Depuis lors, mon respect et mon admiration pour Leurs Majestés n'ont cessé d'augmenter. Leurs visites dans les centres de l'Inde ou du Bangladesh, pour y rencontrer les lépreux, les toucher, les réconforter et encourager ceux qui les aident, m'ont beaucoup impressionné. Leur fidélité matrimoniale, aussi dans la souffrance puisqu'ils n'ont pas pu avoir d'enfants, constitue pour beaucoup un exemple, alors que le divorce s'installe partout.

Fabiola, qui se consacre encore aujourd'hui à tant d'œuvres charitables, me rappelle la reine Astrid, sa belle-maman qu'elle n'a pas connue, une femme au grand cœur dont la mort tragique, dans un accident de voiture près de Küssnacht en Suisse, a ému le monde entier... et nous aussi qui étions alors encore très jeunes. Récemment encore, la Reine a ouvert à Genève une rencontre de femmes au sommet pour trouver les moyens de mieux aider leurs consœurs dans les pays en développement.

Le geste récent de Baudouin qui, le 4 avril 1990, a renoncé temporairement à régner pour ne pas avoir à signer la loi sur la légalisation de l'avortement, mérite un grand respect. Avec tout l'amour et le pardon que l'on doit témoigner pour les pécheurs que nous sommes tous, il reste que l'interruption de grossesse est un meurtre d'un être déjà en vie et qui ne peut encore s'exprimer.
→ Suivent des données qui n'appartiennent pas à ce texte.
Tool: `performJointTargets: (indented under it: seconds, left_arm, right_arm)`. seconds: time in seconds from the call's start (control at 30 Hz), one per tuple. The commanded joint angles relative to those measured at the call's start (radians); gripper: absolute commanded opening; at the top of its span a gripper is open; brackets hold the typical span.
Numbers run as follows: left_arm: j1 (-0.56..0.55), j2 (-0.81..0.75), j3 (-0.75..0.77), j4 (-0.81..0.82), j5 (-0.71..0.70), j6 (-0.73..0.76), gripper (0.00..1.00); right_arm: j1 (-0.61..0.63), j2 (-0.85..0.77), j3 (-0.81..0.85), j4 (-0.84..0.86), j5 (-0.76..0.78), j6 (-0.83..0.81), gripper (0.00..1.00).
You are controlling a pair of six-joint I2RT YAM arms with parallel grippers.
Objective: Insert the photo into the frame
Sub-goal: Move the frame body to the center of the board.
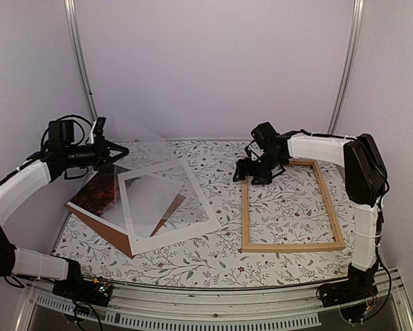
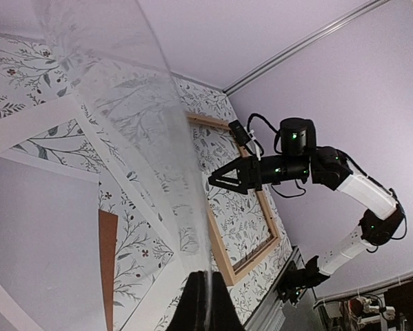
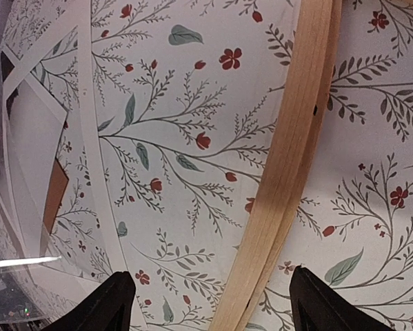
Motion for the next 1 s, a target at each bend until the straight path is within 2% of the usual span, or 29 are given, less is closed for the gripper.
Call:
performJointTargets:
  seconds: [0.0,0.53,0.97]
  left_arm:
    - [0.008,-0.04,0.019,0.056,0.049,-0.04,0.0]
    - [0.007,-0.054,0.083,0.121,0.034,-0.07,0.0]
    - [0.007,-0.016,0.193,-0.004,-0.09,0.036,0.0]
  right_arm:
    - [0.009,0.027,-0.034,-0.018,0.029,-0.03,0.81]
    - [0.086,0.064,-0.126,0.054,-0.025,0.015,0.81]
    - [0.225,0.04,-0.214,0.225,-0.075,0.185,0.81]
Le Roi, en révélant que sa conscience ne lui permettait pas de légaliser un tel acte, nous a donné une leçon de courage et d'amour.

Je suis heureux que, parmi les hommes et les femmes que j'ai rencontrés, j'aie pu approcher Baudouin et Fabiola de Belgique, ce couple royal marqué par une foi fervente, un amour inconditionnel de leur patrie et une fidélité à toute épreuve. Je suis sûr que tous deux, dans leurs engagements, ont été aussi inspirés par le message de leur compatriote José de Veuster, le Père Damien, mort lépreux à Molokaï, et imprégnés de sa charité et de son dévouement.